- **PROVIDED RECORDS**:
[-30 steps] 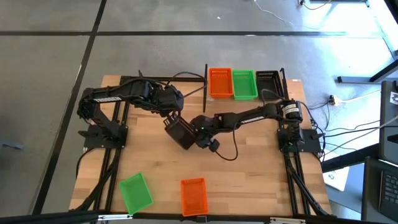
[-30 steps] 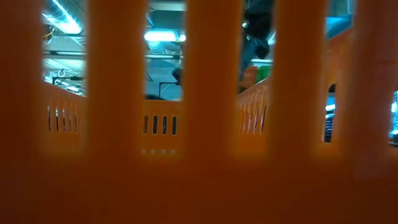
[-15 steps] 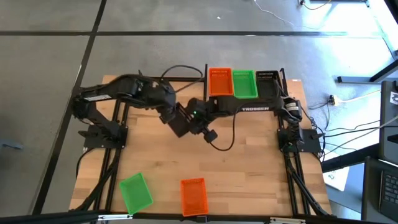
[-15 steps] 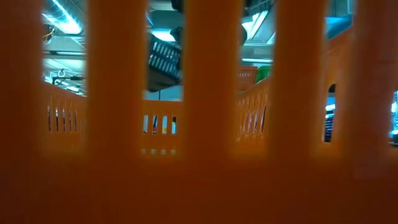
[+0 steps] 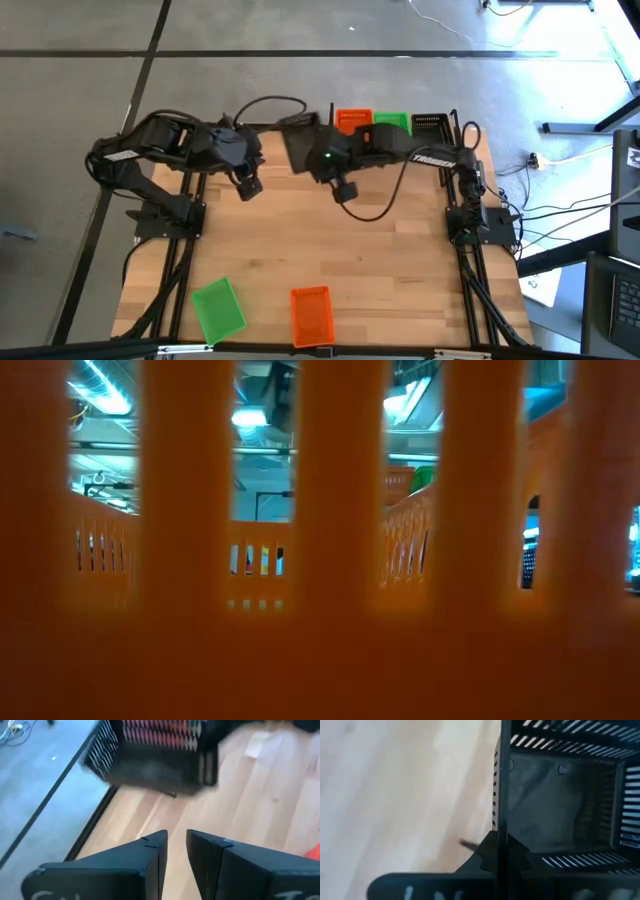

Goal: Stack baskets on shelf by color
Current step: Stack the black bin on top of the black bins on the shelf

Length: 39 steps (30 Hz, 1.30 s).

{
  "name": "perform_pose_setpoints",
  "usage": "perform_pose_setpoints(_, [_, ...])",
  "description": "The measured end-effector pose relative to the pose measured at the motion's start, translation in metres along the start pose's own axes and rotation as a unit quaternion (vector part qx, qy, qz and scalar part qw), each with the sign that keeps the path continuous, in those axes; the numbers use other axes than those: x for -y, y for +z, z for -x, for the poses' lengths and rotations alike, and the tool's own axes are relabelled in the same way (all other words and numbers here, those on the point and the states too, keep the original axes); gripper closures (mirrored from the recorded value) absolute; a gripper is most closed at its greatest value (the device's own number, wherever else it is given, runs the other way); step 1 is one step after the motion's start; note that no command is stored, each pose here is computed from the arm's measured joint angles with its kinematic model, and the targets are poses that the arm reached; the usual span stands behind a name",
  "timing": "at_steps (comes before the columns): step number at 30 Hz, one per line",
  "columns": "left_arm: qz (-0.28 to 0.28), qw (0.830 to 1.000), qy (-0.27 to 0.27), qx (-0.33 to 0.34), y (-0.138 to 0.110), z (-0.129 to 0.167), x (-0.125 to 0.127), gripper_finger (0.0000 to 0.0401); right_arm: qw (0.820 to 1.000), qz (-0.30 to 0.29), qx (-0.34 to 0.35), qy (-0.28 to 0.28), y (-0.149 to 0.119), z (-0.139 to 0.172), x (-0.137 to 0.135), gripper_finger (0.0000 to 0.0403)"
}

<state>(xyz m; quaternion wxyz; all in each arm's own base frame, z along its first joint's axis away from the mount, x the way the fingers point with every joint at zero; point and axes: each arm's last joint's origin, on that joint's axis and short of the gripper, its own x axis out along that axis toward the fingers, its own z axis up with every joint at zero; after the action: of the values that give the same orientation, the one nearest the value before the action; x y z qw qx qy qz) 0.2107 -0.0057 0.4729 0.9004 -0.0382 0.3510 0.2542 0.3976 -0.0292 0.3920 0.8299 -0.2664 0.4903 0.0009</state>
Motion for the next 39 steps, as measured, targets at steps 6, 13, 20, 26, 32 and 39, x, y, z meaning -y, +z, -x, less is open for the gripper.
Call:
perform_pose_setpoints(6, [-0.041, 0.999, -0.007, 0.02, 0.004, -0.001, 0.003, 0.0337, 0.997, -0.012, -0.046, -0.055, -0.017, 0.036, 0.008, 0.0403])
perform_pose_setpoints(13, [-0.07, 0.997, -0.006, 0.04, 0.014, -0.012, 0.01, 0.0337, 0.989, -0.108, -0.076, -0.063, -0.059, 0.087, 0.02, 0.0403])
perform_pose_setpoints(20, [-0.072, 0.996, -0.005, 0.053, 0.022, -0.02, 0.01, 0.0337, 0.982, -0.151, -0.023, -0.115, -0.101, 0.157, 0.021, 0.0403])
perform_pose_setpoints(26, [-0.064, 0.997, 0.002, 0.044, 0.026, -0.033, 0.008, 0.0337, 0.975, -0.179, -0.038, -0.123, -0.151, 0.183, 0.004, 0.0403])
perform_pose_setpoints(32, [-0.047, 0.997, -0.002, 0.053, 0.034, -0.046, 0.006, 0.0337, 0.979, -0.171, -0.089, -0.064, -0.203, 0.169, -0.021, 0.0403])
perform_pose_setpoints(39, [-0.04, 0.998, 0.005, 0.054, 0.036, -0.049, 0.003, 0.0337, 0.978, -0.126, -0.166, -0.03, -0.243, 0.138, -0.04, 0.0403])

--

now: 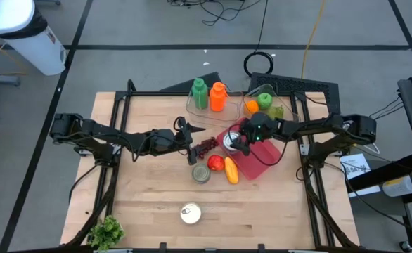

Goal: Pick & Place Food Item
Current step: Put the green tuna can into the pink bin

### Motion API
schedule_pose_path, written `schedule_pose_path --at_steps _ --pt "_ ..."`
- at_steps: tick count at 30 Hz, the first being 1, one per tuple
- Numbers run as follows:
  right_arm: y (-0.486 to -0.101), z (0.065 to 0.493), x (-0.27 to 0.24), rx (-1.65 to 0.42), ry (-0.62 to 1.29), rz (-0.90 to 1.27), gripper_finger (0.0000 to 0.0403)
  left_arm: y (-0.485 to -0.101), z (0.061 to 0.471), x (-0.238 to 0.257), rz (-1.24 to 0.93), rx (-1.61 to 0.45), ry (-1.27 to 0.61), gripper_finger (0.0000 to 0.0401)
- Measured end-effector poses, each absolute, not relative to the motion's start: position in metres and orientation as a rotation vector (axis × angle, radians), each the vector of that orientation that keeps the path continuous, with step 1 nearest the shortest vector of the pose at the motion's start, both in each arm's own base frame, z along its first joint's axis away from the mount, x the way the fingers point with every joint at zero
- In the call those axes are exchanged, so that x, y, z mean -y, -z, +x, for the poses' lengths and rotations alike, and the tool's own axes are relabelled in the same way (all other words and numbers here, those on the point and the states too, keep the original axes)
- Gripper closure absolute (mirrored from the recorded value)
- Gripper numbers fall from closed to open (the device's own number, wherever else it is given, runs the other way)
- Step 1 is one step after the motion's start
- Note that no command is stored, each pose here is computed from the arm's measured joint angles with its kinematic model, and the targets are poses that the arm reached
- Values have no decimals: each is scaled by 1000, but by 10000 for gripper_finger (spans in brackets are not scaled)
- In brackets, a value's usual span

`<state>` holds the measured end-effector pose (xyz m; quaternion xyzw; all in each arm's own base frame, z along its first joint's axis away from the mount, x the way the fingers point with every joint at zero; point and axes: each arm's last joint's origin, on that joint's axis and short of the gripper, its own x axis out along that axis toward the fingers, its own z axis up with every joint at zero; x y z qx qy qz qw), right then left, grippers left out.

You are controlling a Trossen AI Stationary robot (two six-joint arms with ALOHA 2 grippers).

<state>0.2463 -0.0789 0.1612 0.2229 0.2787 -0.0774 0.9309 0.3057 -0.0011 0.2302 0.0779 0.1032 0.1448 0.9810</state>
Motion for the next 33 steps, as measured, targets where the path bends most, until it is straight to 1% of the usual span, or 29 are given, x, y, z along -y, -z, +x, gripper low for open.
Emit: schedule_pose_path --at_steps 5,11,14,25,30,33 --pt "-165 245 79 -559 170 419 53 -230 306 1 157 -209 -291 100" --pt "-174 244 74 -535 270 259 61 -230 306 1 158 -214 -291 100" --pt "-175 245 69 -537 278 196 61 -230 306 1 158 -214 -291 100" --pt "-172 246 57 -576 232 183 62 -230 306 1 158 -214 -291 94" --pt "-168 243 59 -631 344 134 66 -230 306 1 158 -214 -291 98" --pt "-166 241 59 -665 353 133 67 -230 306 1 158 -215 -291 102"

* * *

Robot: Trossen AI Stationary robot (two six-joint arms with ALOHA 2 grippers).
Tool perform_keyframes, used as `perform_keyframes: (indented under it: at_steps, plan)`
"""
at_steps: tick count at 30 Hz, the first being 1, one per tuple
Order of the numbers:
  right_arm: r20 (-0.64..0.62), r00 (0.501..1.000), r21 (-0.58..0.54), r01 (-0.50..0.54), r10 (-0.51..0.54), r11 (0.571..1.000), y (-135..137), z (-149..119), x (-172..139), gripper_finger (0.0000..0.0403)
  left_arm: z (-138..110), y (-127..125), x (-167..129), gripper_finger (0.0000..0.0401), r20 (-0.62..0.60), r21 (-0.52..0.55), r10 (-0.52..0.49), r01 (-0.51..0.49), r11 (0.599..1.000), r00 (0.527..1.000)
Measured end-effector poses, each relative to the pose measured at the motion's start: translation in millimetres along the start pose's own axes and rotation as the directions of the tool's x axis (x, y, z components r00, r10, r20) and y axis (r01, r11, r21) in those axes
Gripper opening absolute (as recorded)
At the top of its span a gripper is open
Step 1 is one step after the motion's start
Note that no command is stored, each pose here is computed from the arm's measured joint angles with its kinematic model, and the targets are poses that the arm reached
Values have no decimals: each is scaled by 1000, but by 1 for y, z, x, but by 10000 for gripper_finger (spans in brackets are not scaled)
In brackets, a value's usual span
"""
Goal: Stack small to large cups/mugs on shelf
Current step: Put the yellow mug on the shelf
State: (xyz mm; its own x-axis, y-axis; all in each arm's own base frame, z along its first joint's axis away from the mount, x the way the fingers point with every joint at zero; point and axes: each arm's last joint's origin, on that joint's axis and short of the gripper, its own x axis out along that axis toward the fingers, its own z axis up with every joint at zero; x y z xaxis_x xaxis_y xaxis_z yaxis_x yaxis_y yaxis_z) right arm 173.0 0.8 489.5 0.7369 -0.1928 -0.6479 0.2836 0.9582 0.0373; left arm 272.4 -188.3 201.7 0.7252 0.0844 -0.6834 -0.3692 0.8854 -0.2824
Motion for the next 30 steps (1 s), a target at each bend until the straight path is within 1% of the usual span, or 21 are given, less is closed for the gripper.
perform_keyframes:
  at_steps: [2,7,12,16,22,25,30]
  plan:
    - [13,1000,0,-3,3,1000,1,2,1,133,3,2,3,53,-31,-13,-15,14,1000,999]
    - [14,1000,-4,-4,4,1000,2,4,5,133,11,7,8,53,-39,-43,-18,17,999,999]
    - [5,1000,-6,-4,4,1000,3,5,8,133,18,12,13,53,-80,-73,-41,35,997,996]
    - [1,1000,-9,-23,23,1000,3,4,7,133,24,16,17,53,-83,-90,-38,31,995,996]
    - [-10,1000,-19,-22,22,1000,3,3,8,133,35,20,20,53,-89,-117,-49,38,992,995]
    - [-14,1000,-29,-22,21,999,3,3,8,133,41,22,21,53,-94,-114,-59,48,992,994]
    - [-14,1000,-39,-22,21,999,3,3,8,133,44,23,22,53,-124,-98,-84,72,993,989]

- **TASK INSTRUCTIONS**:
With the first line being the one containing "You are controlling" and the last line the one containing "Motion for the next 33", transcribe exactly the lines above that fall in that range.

- **ANSWER SPACE**:
You are controlling a Trossen AI Stationary robot (two six-joint arms with ALOHA 2 grippers).

<state>0.2463 -0.0789 0.1612 0.2229 0.2787 -0.0774 0.9309 0.3057 -0.0011 0.2302 0.0779 0.1032 0.1448 0.9810</state>
Motion for the next 33 steps, as measured, targets where the path bends most, until it is straight to 1% of the usual span, or 29 are given, x, y, z along -y, -z, +x, gripper low for open.

The answer is finished.